She turns on the faucet and splashes cool water on her face. Girls are supposed to keep their feelings and thoughts inside them like a closed coconut, but she would like to smash hers open and drink the milk. It’s like I’m living two lives, she cries behind her hands. The boring one everyone judges and the secret one inside my head.
“Come out, Srey.”
It’s Aunt Ratha, who will, of course, take her mother’s side.
“Leave me alone.”
Srey sits on the rim of the tub and idly picks at some mold growing between the tiles. Maybe there are extra demerits for mothers who slap daughters, although she’s not sure if she believes in karma, per se. People do bad things all the time and get away with it, so how is that a trustworthy belief system? And why bother doing good if the world could blow up at any minute?
On the other hand, talent might be the proof of karma. Like how dancing comes so easily to her. Such gifts aren’t given to just anyone, so one could argue that talent requires several lifetimes to mature. But how many, she wonders?

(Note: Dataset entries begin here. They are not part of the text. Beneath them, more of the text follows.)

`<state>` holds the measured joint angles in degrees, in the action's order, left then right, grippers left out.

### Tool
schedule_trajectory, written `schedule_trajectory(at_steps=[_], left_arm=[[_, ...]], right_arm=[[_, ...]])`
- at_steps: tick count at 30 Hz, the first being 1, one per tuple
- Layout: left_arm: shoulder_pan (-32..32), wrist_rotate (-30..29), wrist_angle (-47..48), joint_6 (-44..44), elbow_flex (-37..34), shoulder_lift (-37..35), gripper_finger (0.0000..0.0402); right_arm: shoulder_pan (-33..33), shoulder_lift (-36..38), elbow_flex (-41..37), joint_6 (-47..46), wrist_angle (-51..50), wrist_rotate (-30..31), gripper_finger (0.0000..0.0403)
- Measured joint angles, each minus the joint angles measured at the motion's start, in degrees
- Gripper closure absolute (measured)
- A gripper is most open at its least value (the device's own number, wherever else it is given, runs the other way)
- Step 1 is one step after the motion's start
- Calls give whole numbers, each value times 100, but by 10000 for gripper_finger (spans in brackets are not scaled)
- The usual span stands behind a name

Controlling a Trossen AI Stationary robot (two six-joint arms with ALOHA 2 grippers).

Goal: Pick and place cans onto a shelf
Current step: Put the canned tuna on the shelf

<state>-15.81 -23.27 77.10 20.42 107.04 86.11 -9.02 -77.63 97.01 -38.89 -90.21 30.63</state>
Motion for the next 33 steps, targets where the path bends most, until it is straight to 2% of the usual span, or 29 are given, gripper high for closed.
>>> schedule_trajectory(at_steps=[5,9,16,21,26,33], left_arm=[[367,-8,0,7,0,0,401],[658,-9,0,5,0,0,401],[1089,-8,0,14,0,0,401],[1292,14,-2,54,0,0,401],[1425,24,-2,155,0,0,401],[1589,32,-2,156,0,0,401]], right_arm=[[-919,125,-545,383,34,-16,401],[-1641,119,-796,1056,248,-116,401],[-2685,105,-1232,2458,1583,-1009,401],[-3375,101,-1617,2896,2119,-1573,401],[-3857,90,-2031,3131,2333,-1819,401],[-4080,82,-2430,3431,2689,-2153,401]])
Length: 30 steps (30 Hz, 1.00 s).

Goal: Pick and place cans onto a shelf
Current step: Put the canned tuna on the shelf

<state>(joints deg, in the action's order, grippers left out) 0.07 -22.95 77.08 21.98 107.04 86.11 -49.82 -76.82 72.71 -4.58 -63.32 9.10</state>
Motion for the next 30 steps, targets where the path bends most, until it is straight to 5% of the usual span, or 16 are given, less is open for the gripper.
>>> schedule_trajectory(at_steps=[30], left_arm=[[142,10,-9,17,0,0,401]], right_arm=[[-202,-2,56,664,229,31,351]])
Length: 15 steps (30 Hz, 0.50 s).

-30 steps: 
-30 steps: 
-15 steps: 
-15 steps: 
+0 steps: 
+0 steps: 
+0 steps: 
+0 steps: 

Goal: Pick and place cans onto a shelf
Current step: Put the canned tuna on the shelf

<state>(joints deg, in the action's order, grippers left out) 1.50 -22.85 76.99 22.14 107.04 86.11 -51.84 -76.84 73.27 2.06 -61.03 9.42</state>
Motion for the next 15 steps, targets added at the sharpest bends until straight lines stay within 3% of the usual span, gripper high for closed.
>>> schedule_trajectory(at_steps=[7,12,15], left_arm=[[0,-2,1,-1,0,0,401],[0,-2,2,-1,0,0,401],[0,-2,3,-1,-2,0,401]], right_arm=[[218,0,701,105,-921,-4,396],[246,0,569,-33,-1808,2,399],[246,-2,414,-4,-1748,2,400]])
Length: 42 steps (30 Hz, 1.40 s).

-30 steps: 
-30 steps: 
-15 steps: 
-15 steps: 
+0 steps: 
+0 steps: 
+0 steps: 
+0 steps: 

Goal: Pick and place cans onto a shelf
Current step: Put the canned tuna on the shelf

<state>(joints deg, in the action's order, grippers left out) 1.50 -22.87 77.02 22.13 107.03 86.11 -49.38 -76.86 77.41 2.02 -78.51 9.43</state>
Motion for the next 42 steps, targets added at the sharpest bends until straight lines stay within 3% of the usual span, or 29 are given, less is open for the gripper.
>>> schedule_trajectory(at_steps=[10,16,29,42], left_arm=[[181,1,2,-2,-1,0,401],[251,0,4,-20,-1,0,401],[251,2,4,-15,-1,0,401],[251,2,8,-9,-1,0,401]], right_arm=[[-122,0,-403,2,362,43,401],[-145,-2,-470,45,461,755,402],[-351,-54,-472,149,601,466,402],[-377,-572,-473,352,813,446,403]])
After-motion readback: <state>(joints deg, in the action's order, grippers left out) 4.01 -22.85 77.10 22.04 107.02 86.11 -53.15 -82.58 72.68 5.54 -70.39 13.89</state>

Smells of Grandma’s cooking seep under the door and make her mouth water. Garlic, onion, ginger, curry. She opens the door a crack to see the hall table filling up with little dishes of good things to eat. Her father is home now, pulling oranges and two hands of bananas from a sack he’s brought from the fruit stand. Auntie is twirling green banana leaves into cones. When no one is looking Srey slips out to grab a slice of orange, which tastes sweet and juicy on her tongue.

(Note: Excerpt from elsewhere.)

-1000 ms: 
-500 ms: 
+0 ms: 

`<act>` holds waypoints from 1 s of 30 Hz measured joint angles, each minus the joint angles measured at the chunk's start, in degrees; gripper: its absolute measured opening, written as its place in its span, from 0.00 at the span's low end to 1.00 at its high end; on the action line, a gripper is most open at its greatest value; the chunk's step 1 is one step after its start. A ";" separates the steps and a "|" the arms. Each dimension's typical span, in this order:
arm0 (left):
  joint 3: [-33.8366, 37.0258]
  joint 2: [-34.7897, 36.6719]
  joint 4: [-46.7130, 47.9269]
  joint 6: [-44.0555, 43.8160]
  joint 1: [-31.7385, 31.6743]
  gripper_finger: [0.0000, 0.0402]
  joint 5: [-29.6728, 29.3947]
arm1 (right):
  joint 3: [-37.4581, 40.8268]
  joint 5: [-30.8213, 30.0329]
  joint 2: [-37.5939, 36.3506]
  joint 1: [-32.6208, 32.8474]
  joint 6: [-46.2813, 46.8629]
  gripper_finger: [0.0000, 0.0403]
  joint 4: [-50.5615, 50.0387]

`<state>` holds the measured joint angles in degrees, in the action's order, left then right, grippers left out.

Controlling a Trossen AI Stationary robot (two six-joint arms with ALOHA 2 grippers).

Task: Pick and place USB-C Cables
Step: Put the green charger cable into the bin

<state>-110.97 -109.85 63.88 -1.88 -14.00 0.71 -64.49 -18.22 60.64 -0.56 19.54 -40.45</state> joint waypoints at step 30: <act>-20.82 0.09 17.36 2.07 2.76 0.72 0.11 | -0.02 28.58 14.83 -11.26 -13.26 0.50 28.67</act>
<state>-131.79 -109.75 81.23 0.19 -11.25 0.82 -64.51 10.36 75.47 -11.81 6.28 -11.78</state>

She listens to the musicians as they set up and tune their instruments in the living room under the poster of Ankor Wat. The same carved bas-reliefs that inspired the dance Tran won’t let Srey perform. Apsara goddesses are limber and voluptuous despite their stone bodies and despite being trapped in walls for centuries, they still seem to be laughing behind their eyes.
Uncle Keoun tells his story about what happened to him Tuesday morning when his J train stopped service at Chambers Street. Throngs of people poured from office buildings into the streets, running away from the heat and smoke of the burning towers. Keoun jumped onto the back of a pick-up going across the Brooklyn Bridge and when he looked back, he saw the first tower fall.

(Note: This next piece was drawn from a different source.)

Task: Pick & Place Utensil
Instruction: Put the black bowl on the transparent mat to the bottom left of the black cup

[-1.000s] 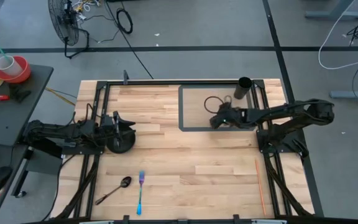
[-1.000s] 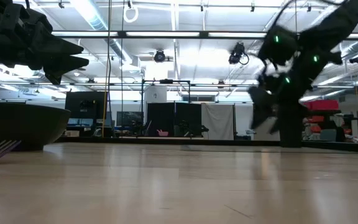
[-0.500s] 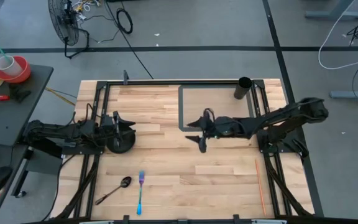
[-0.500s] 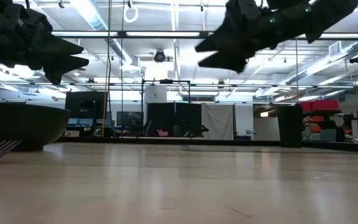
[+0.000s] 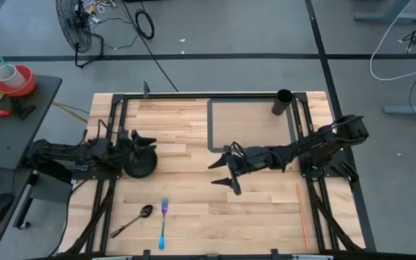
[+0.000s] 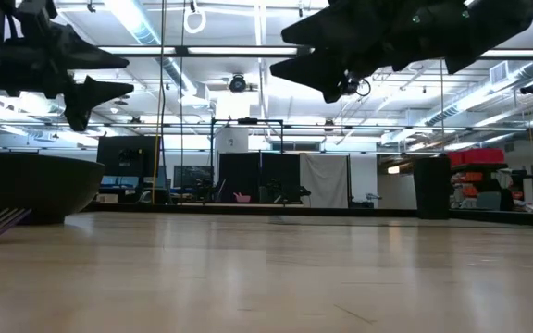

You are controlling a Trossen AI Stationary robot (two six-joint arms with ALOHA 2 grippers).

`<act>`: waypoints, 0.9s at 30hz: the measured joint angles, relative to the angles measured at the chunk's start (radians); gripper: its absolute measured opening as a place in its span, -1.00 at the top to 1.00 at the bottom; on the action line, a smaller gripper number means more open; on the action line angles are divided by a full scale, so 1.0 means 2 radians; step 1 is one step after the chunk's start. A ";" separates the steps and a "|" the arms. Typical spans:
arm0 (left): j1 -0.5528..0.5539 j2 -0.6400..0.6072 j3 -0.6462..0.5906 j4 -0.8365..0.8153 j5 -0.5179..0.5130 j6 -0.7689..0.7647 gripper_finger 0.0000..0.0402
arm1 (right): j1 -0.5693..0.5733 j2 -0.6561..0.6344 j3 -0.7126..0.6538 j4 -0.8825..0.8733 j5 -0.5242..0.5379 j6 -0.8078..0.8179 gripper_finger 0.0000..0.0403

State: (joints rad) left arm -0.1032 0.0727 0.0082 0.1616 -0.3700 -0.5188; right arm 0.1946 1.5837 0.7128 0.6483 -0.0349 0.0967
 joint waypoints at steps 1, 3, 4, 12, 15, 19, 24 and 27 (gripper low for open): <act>0.000 0.000 0.000 0.002 0.003 0.000 0.02 | 0.004 0.000 0.000 0.001 0.000 0.000 -0.37; 0.000 0.001 0.000 0.001 0.005 0.007 0.02 | 0.008 0.000 0.000 0.001 0.003 0.000 -0.36; -0.001 0.001 0.000 0.001 -0.006 0.015 0.02 | 0.010 0.000 0.000 0.001 0.011 0.000 -0.36; 0.000 0.002 0.000 0.017 -0.042 -0.003 0.02 | 0.012 0.000 0.000 0.001 0.053 0.005 -0.36; -0.007 0.019 0.000 0.045 0.004 -0.034 0.02 | 0.012 0.000 0.000 0.000 0.053 0.015 -0.36; -0.033 0.066 0.000 0.117 0.029 -0.062 0.02 | 0.012 0.000 0.000 0.000 0.053 0.014 -0.36; -0.086 0.148 0.000 0.188 -0.005 -0.077 0.02 | 0.012 0.000 0.000 0.001 0.053 0.013 -0.36; -0.122 0.199 0.012 0.187 -0.023 -0.102 0.02 | 0.012 0.000 0.000 0.001 0.053 0.013 -0.36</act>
State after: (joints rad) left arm -0.3480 0.4701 0.0330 0.5362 -0.4164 -0.7238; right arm 0.2180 1.5837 0.7128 0.6495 0.0715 0.1230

Tran hears his story and gasps, drops her husband’s envelope of cash from the fruit stand. Cash spills all over the floor and when she bends down to gather the bills spilled on the floor, Srey notices that her mother’s hands are shaking. Tran hasn’t slept since Tuesday because she’s waiting to see if the firemen and rescue workers digging through the rubble will find survivors. She shouldn’t be watching the news anymore either because they’ve been showing veiled Afghani widows and sad-eyed children picking their way along dusty, rubbled roads en route to the Pakistani border, their scant belongings wrapped in cloth bundles hanging off pack mules. No place on earth feels safe now. Srey’s father wraps his arms around his wife.
Everyone already knows Touch’s story . Touch is a messenger who was scheduled to deliver a package to the 75th floor of the south tower that morning, but he decided to pick up his new pair of glasses first. He has always complained about his bad eyesight, but no more.
Cang looks up from his crocodile zither and suggests that maybe they should pool their money for a boat to moor in the bay.
“A boat wouldn’t save us,” Touch argues. “People were stealing boats on Tuesday. Like pirates. You could be fighting your next door neighbor for your boat. Think of that.”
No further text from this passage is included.